The bill comes a day after two Illinois pharmacists sued Illinois Gov. Rod Blagojevich over a new state rule compelling pharmacies that carry contraceptives to fill prescriptions for birth control.

The rule also forces pharmacies that do not stock the requested pills, including emergency contraception, to order the drugs or refer the patient to a nearby pharmacy. Blagojevich approved the rule April 1 after two Chicago pharmacists refused to fill prescriptions for emergency contraceptives.

Similar refusals have occurred in at least seven states, including Texas, where in 2004 three Eckerd pharmacists in the town of Denton allegedly refused to fill an emergency contraceptive prescription for a rape victim.

"We have to make sure that women do not have to fight through the conscience of their pharmacist in order to get legal prescription drugs," said Rep. Debbie Wasserman Schultz, D-Fla., a House sponsor of the bill.

The bill does not require pharmacies to stock any drug but only compels them to order it for patients with a valid doctor's prescription, aides said.

Conservative Pharmacists Respond

Karen Brauer, RPh, president of Pharmacists for Life International, a conservative pharmacists' group with 1,600 members, says the bill would be unenforceable since some pharmacists refuse to provide birth control pills on medical safety grounds.

"First they'll have to prove that the denial [to fill a prescription] is due to beliefs. I think we could make the government go broke trying to enforce that," she said.
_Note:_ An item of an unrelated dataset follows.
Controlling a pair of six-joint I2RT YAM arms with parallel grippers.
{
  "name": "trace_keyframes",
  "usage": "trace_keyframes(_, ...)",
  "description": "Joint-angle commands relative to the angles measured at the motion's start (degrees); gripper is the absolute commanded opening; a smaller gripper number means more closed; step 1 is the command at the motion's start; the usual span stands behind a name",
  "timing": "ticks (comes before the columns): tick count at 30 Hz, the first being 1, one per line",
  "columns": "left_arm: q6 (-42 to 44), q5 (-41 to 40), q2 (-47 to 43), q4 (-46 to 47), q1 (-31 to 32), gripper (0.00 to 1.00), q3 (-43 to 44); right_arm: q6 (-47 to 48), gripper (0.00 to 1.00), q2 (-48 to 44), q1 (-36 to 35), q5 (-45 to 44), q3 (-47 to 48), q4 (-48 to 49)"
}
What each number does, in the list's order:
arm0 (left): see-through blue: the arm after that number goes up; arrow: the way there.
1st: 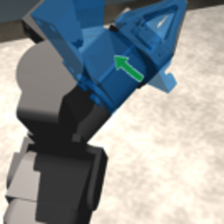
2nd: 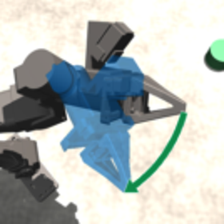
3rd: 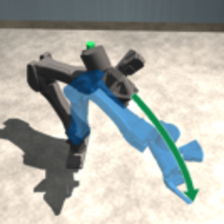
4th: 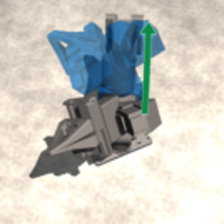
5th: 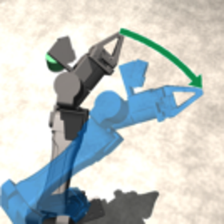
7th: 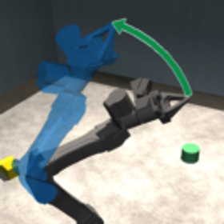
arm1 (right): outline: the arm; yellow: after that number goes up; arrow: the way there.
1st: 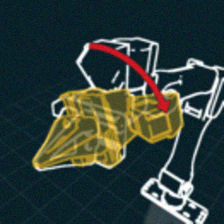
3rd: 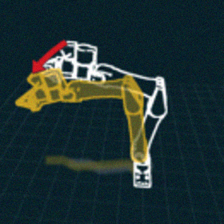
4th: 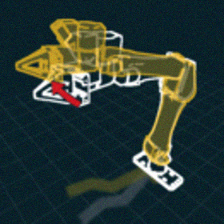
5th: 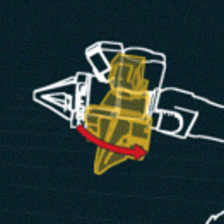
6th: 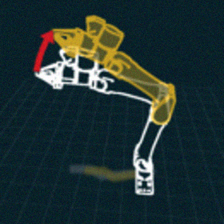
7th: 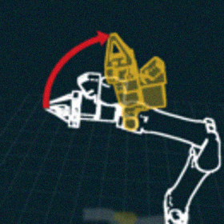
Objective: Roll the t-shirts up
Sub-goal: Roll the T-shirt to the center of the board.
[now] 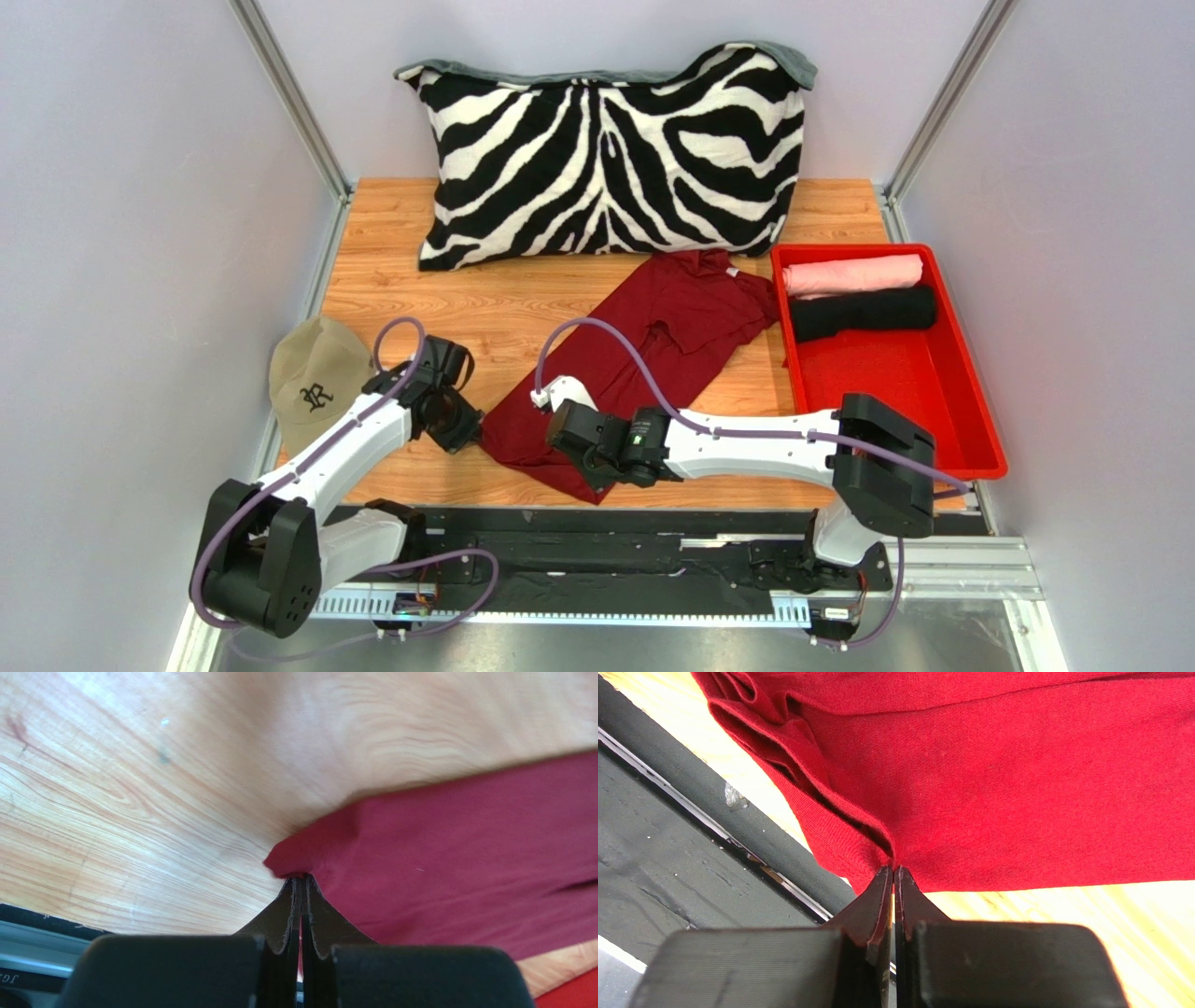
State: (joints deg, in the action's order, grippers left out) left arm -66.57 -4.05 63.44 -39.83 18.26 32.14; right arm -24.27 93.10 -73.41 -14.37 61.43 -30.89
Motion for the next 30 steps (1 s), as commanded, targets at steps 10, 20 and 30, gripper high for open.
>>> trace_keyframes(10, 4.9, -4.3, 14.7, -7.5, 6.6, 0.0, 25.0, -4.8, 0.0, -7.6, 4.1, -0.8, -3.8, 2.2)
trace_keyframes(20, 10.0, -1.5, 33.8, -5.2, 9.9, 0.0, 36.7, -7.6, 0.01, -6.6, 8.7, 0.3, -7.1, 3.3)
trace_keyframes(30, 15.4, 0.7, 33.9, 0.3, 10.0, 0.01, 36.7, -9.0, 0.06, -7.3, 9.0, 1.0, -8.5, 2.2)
At least four states -- Arkansas, Mississippi, South Dakota, and Georgia -- have laws or regulations giving pharmacists the right to refuse to fill prescriptions to which they morally object.

Other states are considering legislation requiring pharmacists to fill all valid prescriptions.

Controversy over oral contraceptives also surfaced last week on Capitol Hill. Two Democratic senators blocked the confirmation of President Bush's pick to head the FDA until the agency issues a long-awaited decision on whether to allow an emergency contraceptive called Plan B to be sold over the counter to patients 16 and older.

19 Comments:

  • Sen. Frank Lautenberg, D-N.J. "Nobody has the right to come between a person and their doctor," - Franky-poo is the number 1 tyrant who wants to come between me and my God-given right to own a handgun. I don't think he has any citizen's best interests at heart.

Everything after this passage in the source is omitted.